3
votes

I am trying to run algorithms in H2o as the dataset is quite large and its a regression problem

I am competing in a kernel only competition named Mercari Price suggestion challenge and thus it requires to run and check the code only in Kaggle Kernels.

I am using R language with an 8 GB RAM

Initially I was able to run glm model and save output csv with the following code

library(glm2)
glm.model2 <- h2o.glm( y = y.dep, x = x.indep, training_frame = train1.h2o, validation_frame = valid1.h2o
,family = "gaussian")

Glm runs quickly in 12 sec without producing error but as soon as I try to run

either gbm or basic deep learning model it produces error

library(gbm)
h2o.gbm(y=y.dep, x=x.indep, training_frame = train1.h2o,validation_frame = valid1.h2o, ntrees = 2000, max_depth = 4, learn_rate = 0.01)

library(randomForest)
rforest.model <- h2o.randomForest(y=y.dep, x=x.indep, training_frame = train1.h2o,validation_frame = valid1.h2o, ntrees = 1000, mtries = 3, max_depth = 4, seed = 1122)


 dlearning.model <- h2o.deeplearning(y = y.dep,
                                      x = x.indep,
                                       training_frame = train1.h2o,
                                       validation_frame = valid1.h2o,
                                       epoch = 60,
                                       hidden = c(100,100),
                                       activation = "Rectifier",
                                       seed = 1122
  )

I get the following error time and again. Please suggest what can be done to solve this problem as glm is running very fine but all other are not at all running

Error in .h2o.doSafeREST(h2oRestApiVersion = h2oRestApiVersion, urlSuffix = urlSuffix, : Unexpected CURL error: Failed to connect to localhost port 54321: Connection refused
Traceback:

It fails even after reaching 10 to 11 percent for both models and I want to know is there any hack or any measure so I can at least run these algorithms so that I can submit my result. I am unable to do built an ensemble model because of all this.

Any measure that can be used as I have run them in kaggle kernel only

2
The tag "ML" concerns the programming language, not machine "learning".molbdnilo
I have used the tag "machine -learning" not "ML"jatin singh
No you didn't. It looks like you did because I replaced it for you a couple of hours ago.molbdnilo
Thanks@molbdnilo. Appreciate itjatin singh
I think that you don't need packages gbm, glm or randomFrorest if you use h2o. Did you type something like library(h2o); localH2O = h2o.init(nthreads = -1) ; ?MrSmithGoesToWashington

2 Answers

0
votes

Failed to connect to localhost port 54321: Connection refused

This is an issue caused by how Kaggle is running H2O in their kernels (which are probably Docker images). The H2O R client is not able to connect to the local H2O server running at localhost:54321.

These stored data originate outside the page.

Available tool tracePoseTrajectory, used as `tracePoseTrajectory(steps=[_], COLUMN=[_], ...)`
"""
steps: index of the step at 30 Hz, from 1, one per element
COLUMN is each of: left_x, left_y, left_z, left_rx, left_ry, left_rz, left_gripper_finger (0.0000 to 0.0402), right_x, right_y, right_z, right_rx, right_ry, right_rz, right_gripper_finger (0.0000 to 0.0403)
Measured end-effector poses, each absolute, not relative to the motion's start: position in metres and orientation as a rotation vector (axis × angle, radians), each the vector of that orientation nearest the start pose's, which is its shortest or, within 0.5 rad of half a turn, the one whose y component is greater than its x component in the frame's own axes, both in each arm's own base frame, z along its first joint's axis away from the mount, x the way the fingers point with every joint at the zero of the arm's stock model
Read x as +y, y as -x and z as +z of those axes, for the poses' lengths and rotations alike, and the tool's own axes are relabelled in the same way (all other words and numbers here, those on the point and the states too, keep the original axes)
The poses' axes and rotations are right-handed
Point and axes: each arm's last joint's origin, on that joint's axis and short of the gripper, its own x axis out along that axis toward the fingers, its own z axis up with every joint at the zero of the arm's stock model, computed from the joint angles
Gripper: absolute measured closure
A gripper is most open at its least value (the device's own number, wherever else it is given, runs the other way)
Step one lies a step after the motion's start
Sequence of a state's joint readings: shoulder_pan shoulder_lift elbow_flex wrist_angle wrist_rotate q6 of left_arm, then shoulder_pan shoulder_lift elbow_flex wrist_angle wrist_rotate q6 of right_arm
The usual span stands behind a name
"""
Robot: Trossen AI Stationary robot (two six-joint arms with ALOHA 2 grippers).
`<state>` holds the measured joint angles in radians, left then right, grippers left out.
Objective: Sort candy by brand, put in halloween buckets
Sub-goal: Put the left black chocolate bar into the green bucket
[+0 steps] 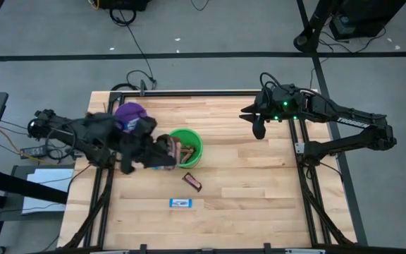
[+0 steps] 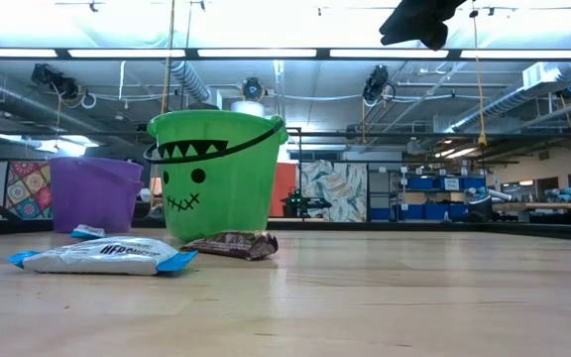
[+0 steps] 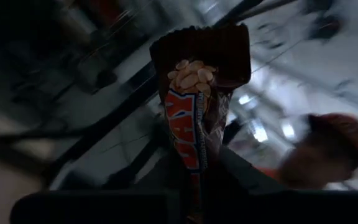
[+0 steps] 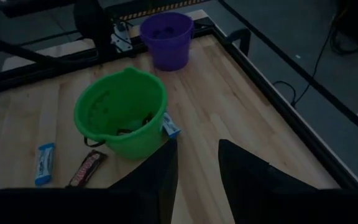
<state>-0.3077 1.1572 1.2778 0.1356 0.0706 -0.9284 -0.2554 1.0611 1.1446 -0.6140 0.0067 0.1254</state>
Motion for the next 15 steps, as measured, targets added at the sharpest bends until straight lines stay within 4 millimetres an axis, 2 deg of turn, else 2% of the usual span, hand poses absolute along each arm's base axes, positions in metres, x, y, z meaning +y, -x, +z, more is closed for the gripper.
tracePoseTrajectory(steps=[5, 15], left_x=[-0.074, -0.079], left_y=[-0.23, -0.245], left_z=[0.466, 0.455], left_rx=[-0.143, -0.094], left_ry=[0.98, 0.97], left_rz=[-0.477, -0.457], left_gripper_finger=[0.0348, 0.0348], right_x=[-0.054, -0.053], right_y=[-0.207, -0.207], right_z=[0.365, 0.365], right_rx=[0.517, 0.52], right_ry=[-0.148, -0.137], right_rz=[-0.278, -0.247], right_gripper_finger=[0.0275, 0.0275])
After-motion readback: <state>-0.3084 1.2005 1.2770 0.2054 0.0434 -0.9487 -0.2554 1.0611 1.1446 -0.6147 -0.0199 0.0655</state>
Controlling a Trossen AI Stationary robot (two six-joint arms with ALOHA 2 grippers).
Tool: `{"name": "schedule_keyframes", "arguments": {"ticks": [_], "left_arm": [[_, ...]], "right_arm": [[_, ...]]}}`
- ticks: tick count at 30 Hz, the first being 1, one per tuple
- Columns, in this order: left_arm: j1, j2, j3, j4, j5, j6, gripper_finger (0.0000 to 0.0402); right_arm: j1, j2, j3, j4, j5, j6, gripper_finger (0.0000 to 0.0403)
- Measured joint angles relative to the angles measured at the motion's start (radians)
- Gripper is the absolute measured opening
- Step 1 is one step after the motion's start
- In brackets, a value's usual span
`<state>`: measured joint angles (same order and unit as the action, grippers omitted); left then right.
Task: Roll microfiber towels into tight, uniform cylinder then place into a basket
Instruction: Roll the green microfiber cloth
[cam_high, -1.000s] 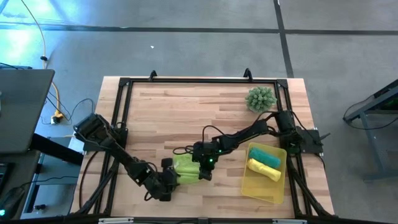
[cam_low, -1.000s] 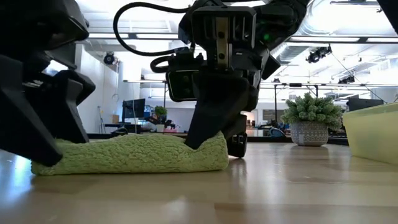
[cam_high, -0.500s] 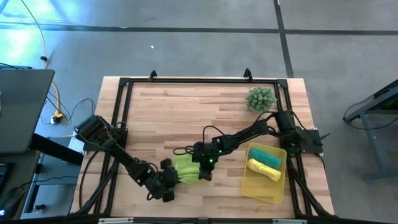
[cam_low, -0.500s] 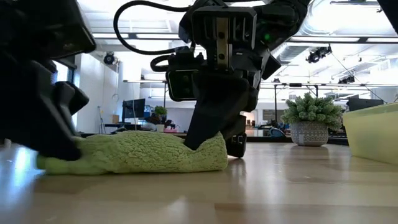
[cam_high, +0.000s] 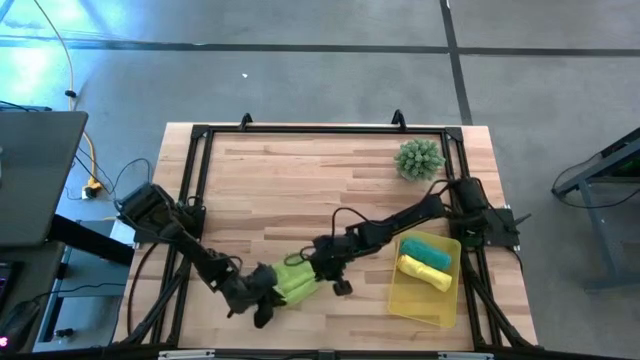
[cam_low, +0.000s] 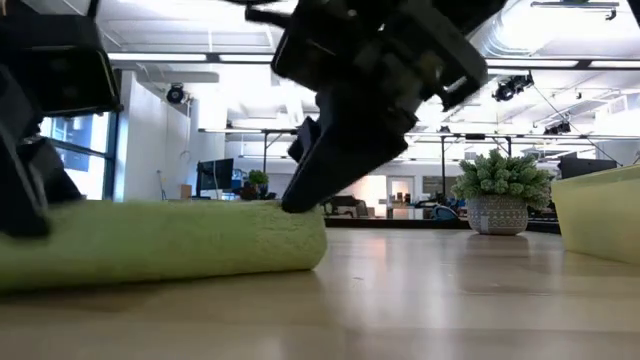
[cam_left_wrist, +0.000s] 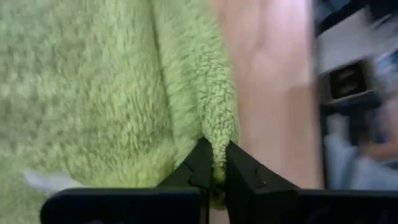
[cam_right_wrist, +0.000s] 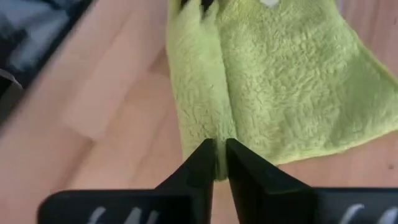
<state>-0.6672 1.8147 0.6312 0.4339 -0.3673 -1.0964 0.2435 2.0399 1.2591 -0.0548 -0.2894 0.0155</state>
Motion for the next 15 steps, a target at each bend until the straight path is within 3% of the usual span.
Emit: {"name": "schedule_keyframes", "arguments": {"ticks": [4,9,15], "left_arm": [[-0.012,-0.007,-0.099,0.185,-0.063,-0.1,0.0009],[-0.007,-0.019,-0.121,0.212,-0.055,-0.139,0.0008],[0.021,-0.025,-0.118,0.181,0.015,-0.183,0.0008]], "right_arm": [[0.04,-0.002,0.0,-0.011,0.092,-0.156,0.0063],[0.097,-0.003,0.0,-0.007,0.181,-0.294,0.0119],[0.177,-0.004,0.0,-0.009,0.481,-0.51,0.0171]]}}
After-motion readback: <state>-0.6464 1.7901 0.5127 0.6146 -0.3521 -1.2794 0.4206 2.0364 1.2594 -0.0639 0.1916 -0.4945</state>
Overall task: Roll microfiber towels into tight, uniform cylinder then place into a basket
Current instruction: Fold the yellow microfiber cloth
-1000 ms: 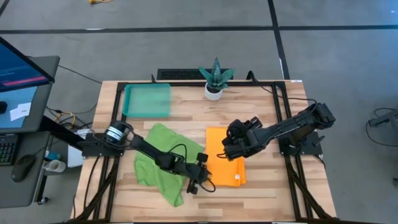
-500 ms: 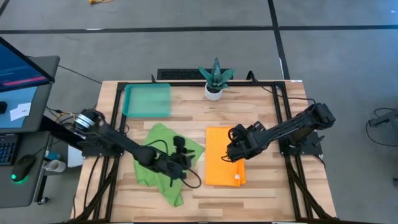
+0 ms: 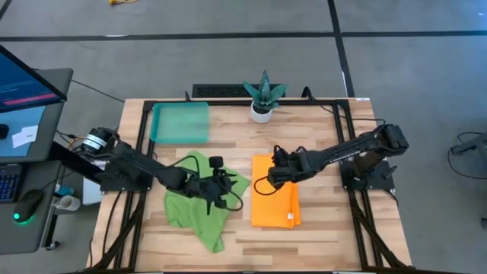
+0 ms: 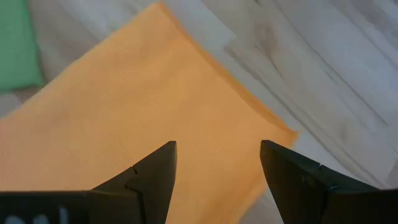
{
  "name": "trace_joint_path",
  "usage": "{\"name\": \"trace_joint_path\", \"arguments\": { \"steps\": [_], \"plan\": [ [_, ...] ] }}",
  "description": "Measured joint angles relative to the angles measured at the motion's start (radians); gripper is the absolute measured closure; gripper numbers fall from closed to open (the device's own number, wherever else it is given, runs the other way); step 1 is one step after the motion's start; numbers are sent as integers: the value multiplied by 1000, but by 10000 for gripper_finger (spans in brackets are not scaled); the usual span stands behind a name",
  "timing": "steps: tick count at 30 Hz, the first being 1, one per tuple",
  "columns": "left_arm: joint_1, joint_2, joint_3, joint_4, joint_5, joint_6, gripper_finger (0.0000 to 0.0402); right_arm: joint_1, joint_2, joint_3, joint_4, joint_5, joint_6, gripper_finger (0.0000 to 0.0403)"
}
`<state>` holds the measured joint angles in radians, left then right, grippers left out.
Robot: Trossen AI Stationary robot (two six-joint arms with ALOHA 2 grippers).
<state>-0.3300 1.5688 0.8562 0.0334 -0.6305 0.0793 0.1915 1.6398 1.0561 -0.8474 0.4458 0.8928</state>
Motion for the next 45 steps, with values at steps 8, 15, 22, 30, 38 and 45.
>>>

Something you can try is to start the H2O cluster on a different port. So instead of running h2o.init() do something like h2o.init(port=44444). If they are allowing many people to start H2O clusters on the same machine/port, that may cause some issues. If you are already connected to the H2O cluster in your session, then first run h2o.shutdown(prompt = FALSE) before re-starting H2O on a different port.

I also suggest that you contact a Kaggle admin to see if they can help debug the issue. We've seen issues like this before with Kaggle kernels.

0
votes

You're not able to connect to the server because kernels don't have an internet connection. :)

Update: I've done some more digging and internet access shouldn't be the issue here. I'll file a bug.